● **Activity**:
Type out the full set of entries again, unchanged.

● **Available records**:
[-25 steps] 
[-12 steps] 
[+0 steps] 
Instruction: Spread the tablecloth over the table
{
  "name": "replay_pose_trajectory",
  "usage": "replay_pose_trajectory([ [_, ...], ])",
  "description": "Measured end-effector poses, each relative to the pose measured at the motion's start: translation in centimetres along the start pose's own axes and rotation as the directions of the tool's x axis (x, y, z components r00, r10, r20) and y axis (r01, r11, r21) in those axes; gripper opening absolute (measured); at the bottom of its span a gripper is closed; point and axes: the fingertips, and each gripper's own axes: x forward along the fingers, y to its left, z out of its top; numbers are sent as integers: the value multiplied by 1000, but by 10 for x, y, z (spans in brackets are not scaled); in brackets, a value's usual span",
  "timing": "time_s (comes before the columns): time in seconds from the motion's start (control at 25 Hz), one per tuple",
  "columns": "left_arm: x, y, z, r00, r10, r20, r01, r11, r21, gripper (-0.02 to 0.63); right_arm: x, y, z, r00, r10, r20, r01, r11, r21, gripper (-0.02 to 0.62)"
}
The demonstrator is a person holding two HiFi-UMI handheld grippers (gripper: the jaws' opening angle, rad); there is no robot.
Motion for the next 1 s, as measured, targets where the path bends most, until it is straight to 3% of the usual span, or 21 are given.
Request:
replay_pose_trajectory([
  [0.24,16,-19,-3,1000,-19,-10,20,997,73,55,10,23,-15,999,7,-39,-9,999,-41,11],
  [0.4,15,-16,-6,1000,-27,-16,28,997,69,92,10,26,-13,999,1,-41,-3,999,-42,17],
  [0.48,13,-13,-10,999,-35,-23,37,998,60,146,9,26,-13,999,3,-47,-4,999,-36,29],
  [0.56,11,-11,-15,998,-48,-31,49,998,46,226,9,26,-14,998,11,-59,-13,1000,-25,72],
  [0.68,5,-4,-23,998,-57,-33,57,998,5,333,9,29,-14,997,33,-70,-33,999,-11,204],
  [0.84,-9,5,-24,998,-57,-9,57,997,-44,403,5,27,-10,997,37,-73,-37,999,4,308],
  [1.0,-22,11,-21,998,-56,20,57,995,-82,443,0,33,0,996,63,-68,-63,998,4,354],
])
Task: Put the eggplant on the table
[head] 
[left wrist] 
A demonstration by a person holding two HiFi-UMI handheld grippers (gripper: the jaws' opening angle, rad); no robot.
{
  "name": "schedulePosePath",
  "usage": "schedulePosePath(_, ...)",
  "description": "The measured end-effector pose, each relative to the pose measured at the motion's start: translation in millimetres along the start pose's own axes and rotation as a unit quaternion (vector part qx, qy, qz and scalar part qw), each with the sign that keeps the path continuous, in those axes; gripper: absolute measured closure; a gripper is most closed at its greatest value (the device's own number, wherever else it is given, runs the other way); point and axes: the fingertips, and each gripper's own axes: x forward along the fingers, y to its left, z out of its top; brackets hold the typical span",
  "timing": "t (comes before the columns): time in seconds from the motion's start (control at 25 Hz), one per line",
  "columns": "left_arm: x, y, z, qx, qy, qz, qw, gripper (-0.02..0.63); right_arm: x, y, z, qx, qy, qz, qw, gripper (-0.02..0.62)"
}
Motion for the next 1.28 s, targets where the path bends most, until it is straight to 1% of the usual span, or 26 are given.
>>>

● **Result below**:
[-25 steps] 
[-12 steps] 
[+0 steps] 
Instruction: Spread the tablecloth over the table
{
  "name": "replay_pose_trajectory",
  "usage": "replay_pose_trajectory([ [_, ...], ])",
  "description": "Measured end-effector poses, each relative to the pose measured at the motion's start: translation in centimetres along the start pose's own axes and rotation as the directions of the tool's x axis (x, y, z components r00, r10, r20) and y axis (r01, r11, r21) in those axes; gripper opening absolute (measured); at the bottom of its span a gripper is closed; point and axes: the fingertips, and each gripper's own axes: x forward along the fingers, y to its left, z out of its top; numbers are sent as integers: the value multiplied by 1000, but by 10 for x, y, z (spans in brackets are not scaled); in brackets, a value's usual span",
  "timing": "time_s (comes before the columns): time in seconds from the motion's start (control at 25 Hz), one per tuple",
  "columns": "left_arm: x, y, z, r00, r10, r20, r01, r11, r21, gripper (-0.02 to 0.63); right_arm: x, y, z, r00, r10, r20, r01, r11, r21, gripper (-0.02 to 0.62)"
}
The demonstrator is a person holding two HiFi-UMI handheld grippers (gripper: the jaws' opening angle, rad); there is no robot.
Motion for the next 1 s, as measured, targets where the path bends most, until it is straight to 3% of the usual span, or 21 are given.
Request:
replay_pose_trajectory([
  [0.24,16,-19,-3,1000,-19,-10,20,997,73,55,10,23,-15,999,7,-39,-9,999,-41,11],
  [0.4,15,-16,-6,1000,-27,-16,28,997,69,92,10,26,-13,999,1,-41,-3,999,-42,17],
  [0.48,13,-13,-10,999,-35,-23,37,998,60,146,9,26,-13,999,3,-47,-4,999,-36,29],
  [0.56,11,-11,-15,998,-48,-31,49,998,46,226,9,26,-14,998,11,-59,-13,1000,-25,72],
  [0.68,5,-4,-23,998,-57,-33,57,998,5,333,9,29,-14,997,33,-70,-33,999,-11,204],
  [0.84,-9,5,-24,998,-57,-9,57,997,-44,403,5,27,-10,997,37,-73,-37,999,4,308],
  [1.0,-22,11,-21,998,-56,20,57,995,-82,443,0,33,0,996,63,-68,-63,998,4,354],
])
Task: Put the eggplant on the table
[head] 
[left wrist] 
A demonstration by a person holding two HiFi-UMI handheld grippers (gripper: the jaws' opening angle, rad); no robot.
{
  "name": "schedulePosePath",
  "usage": "schedulePosePath(_, ...)",
  "description": "The measured end-effector pose, each relative to the pose measured at the motion's start: translation in millimetres along the start pose's own axes and rotation as a unit quaternion (vector part qx, qy, qz and scalar part qw), each with the sign that keeps the path continuous, in those axes; gripper: absolute measured closure; a gripper is most closed at its greatest value (the device's own number, wherever else it is given, runs the other way); point and axes: the fingertips, and each gripper's own axes: x forward along the fingers, y to its left, z out of its top; brackets hold the typical span",
  "timing": "t (comes before the columns): time in seconds from the motion's start (control at 25 Hz), one per line",
  "columns": "left_arm: x, y, z, qx, qy, qz, qw, gripper (-0.02..0.63); right_arm: x, y, z, qx, qy, qz, qw, gripper (-0.02..0.62)"
}
Motion for the next 1.28 s, targets where the path bends most, until it is straight to 1% of the usual span, or 26 are given.
>>>

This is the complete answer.